Problem requirements:
From the entries, filter out every line that lacks "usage" and copy the rest.

[Data records]
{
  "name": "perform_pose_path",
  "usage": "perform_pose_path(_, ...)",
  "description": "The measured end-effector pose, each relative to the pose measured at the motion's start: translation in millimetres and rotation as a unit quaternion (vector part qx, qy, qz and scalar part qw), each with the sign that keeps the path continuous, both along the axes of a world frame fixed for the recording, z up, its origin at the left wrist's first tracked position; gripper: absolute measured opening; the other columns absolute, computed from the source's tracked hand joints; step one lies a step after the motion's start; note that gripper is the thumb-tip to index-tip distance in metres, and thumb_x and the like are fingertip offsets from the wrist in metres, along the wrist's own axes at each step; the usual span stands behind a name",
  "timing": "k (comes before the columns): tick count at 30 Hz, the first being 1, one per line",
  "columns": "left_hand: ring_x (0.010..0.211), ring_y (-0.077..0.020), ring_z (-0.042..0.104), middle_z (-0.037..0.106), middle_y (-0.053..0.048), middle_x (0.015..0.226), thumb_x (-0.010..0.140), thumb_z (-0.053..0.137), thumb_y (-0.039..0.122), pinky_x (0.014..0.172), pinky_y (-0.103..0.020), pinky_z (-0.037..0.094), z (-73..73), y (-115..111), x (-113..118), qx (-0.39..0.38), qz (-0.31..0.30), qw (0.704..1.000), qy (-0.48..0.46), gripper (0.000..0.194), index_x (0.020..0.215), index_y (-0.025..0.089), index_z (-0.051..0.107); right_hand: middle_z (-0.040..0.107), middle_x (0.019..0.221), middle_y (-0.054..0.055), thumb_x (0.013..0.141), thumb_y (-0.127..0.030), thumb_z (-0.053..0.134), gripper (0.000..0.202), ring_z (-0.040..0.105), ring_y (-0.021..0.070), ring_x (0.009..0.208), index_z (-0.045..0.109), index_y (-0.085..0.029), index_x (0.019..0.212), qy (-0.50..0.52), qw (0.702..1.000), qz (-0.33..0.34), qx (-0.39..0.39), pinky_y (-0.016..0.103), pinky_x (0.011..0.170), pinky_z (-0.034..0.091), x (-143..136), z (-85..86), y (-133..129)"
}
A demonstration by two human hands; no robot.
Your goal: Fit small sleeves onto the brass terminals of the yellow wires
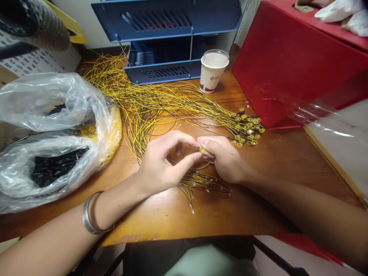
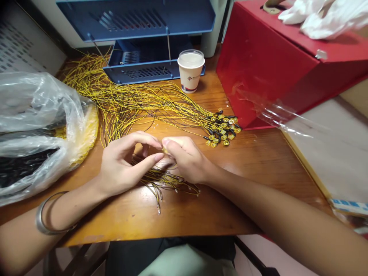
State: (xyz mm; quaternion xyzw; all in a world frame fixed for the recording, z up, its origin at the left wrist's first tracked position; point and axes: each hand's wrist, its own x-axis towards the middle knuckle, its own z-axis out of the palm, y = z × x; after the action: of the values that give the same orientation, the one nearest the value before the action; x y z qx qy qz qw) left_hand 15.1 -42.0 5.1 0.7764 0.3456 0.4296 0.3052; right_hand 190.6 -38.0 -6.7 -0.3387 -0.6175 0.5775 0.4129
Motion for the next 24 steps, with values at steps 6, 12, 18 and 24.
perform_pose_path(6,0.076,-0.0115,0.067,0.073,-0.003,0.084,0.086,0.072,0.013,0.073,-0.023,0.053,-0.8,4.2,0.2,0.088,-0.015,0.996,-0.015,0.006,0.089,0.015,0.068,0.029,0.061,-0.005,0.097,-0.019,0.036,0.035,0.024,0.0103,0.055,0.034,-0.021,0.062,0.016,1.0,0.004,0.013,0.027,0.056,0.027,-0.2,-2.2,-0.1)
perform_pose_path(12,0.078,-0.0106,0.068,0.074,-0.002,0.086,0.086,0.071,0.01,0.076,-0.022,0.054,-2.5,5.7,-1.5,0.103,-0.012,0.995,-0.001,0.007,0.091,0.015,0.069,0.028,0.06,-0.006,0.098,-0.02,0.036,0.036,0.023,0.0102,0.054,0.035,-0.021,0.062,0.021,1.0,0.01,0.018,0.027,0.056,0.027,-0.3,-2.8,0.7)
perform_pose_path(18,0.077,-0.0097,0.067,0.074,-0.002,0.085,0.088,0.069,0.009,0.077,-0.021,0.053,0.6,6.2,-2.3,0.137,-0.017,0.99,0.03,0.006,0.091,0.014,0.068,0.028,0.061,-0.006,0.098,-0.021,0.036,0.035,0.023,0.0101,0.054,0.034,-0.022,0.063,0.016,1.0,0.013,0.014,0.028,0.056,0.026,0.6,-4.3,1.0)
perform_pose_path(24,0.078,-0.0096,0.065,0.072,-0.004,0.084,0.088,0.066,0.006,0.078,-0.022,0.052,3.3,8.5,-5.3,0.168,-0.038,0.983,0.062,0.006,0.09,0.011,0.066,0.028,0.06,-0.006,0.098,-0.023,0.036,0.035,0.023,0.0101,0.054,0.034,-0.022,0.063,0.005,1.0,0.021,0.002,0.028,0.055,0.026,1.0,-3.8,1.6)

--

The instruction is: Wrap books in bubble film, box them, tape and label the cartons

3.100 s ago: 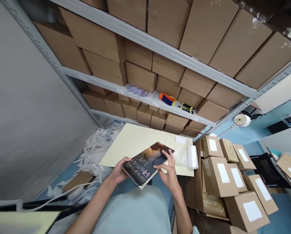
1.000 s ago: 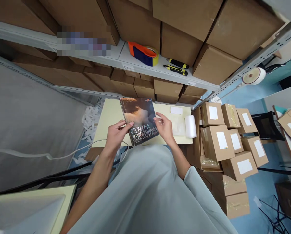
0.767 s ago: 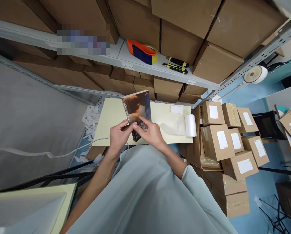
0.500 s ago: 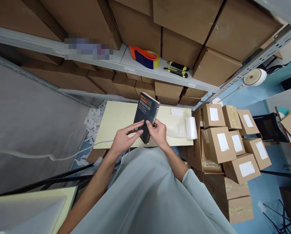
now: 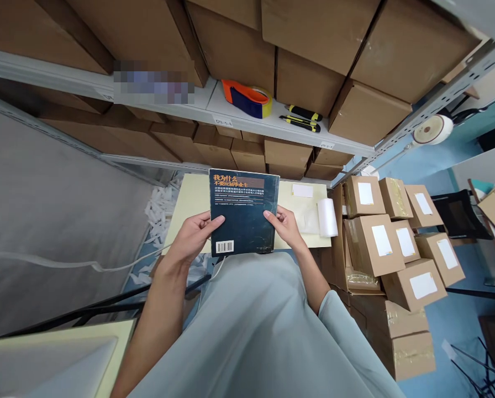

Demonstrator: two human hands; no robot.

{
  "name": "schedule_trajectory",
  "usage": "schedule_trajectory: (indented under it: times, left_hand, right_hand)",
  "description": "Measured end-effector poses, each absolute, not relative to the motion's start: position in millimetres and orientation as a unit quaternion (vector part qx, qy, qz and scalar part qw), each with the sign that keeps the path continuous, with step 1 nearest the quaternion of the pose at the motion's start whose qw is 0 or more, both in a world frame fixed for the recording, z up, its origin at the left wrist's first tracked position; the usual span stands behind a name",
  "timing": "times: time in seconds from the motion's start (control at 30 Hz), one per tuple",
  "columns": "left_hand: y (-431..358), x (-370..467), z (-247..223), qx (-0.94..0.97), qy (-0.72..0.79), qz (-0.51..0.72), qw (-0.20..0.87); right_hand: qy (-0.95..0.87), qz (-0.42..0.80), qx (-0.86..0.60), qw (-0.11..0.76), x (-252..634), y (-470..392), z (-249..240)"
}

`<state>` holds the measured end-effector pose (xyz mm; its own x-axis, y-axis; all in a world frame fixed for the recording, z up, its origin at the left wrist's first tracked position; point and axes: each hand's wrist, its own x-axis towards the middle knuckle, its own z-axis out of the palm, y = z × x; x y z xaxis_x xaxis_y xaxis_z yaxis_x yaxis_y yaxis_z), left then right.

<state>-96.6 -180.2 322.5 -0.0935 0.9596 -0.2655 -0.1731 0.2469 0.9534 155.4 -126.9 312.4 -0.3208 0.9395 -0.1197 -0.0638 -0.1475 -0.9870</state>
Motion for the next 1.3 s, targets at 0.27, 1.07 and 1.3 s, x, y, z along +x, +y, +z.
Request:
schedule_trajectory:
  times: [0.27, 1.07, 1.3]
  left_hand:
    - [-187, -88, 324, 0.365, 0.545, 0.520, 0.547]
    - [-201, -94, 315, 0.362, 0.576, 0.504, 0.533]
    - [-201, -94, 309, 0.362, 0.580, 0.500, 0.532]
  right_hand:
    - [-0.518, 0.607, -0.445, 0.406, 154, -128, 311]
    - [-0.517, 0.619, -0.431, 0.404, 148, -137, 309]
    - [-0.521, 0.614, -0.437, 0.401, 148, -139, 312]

Worked solution:
  "usage": "perform_pose_path(_, ...)",
  "usage": "schedule_trajectory: (indented under it: times, left_hand, right_hand)",

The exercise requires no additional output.